En parallèle, alors que Manon a quitté son emploi, sa passion pour le sport l’a également amenée à mûrir un nouveau projet associatif, en cours de réalisation : elle a renommée l’association Eau Tour de Manon pour la baptiser « WHEELP », en référence à « Wheel » comme roues en anglais, et « Help » comme aide.
Une image très positive sur le handicap, telle qu’elle la voit avec son fauteuil : « Il n’est pas une contrainte, au contraire. Il me permet de mieux vivre, je l’ai transformé en opportunité et souhaite que cela réussisse aussi à d’autres ».

L’objectif de cette association est de porter des projets pour aider les personnes atteintes de toutes formes de handicaps, même si la déficience moteur reste privilégiée dans un premier temps. C’est aussi une structure inclusive qui s’adresse tant aux valides qu’aux handi, sans différenciation.

Ainsi l’association WHEELP poursuivra trois grands buts déjà amorcés par ETDM :
– La sensibilisation au handicap, en milieu scolaire dès la maternelle et en entreprise.
– L’accompagnement de porteurs de projets sur et autour des domaines du handicap, de l’accessibilité et de la reconstruction des personnes fragilisées ou en situation d’exclusion.
– L’organisation et la création de projets sportifs et handi sportifs qui sortent de l’ordinaire, pour sensibiliser les valides, créer des synergies, mais surtout pour aider les autres à accepter leur handicap, à gagner en autonomie et à renforcer une image bienveillante d’eux même … avec une attention particulière portée aux nouveaux handi, notamment ceux atteinte de pathologies ne leur permettant pas d’être pris en charge par des centres de rééducation.

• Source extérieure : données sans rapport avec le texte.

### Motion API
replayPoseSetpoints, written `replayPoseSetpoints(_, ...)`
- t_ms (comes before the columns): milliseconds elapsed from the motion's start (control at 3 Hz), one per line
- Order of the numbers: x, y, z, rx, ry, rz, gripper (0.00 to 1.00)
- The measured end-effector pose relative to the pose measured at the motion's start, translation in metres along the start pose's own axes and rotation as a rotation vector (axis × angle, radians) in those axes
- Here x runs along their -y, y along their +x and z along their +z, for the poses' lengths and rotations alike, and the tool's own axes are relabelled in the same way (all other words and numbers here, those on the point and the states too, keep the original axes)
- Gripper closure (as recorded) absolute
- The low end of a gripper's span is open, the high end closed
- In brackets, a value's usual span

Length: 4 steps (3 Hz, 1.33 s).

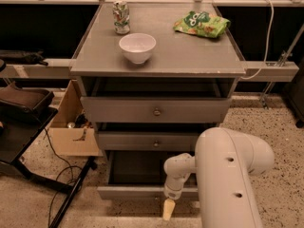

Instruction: Open bottom drawer

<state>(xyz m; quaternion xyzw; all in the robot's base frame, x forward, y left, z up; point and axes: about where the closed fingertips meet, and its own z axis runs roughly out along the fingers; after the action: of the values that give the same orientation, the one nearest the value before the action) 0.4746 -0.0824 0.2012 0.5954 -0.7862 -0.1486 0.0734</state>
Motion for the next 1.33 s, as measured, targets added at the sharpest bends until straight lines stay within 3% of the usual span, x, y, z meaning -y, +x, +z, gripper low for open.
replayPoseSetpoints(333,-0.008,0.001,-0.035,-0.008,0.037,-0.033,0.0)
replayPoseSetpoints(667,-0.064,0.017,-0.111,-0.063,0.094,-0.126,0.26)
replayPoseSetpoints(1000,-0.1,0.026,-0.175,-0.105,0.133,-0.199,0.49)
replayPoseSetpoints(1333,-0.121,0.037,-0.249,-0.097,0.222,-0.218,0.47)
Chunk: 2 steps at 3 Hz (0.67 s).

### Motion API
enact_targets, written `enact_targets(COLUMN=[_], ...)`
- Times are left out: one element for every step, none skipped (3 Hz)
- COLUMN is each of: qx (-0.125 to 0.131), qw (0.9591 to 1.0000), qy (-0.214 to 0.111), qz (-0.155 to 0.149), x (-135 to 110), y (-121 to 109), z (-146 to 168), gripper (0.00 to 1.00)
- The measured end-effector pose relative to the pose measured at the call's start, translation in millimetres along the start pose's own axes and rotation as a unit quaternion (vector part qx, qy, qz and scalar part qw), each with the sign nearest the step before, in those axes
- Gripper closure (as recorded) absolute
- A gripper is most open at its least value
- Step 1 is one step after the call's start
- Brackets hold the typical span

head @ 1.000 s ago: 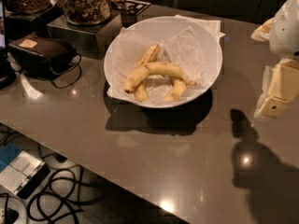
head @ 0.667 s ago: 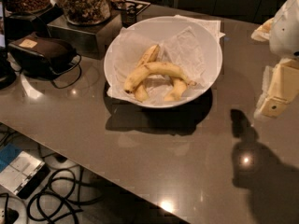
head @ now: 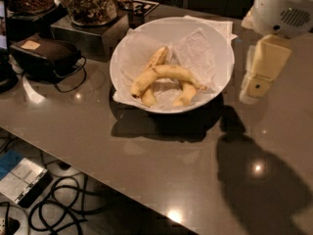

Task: Pick banana from white bowl

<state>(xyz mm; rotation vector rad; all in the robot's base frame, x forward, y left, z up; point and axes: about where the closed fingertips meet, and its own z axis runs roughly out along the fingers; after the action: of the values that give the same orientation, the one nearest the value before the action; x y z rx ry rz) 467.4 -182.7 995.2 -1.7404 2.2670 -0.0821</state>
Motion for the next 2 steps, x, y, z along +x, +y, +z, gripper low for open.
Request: enact_targets(qx=[-0.024, -0.012], qw=[0.9994, 0.9995], qy=[0.002, -0.008], qz=[-0.025, -0.028], x=[-34.6, -42.7], y=[-10.7, -16.3], z=[12.4, 12.8], gripper=[0.00, 0.00])
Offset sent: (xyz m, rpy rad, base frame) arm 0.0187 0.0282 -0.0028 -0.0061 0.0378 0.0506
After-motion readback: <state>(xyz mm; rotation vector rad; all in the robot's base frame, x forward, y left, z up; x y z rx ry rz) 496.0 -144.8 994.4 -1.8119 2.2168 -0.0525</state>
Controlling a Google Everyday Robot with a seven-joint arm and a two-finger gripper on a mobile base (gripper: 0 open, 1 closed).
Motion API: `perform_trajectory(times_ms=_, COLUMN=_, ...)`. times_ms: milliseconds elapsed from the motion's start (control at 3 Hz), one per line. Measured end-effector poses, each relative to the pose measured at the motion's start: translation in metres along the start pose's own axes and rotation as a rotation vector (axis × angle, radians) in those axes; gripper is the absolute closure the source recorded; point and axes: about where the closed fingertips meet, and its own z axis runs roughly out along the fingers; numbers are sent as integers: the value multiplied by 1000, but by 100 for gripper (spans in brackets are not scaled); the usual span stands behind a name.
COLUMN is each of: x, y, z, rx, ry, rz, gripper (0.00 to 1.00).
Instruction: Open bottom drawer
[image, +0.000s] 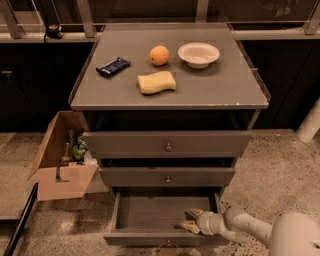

Impliquée dans la vie associative et municipale locale, Manon fait partie de commissions travaillant dans les domaines de l’accessibilité, une thématique dans laquelle elle souhaite œuvrer activement.

En décembre, Manon a été nommée Conseillère régionale, en tant que « personnalité qualifiée concourant au développement régional » par le préfet de région, et siège au CESER (Conseil économique social et environnemental régional) pour la mandature 2018/2023.  Dans cette deuxième instance régionale, elle travaille notamment sur les sujets de la solidarité, de l’inclusion sociale, du handicap, du sport, de la culture et de la jeunesse ainsi que sur les coopérations internationales et l’Europe.

Son avenir proche, Manon le voit ainsi : « Ma fille, le kayak, Wheelp et le CESER ». Elle a également repris l’athlétisme et fais quelques compétitions pour le plaisir.

En photo : Au centre, Manon Doyelle et son partenaire de binôme, Loris Duschene, sur le podium du K2-200 m lors des Championnats de France de Vitesse le 15 juillet 2017 à Vitré.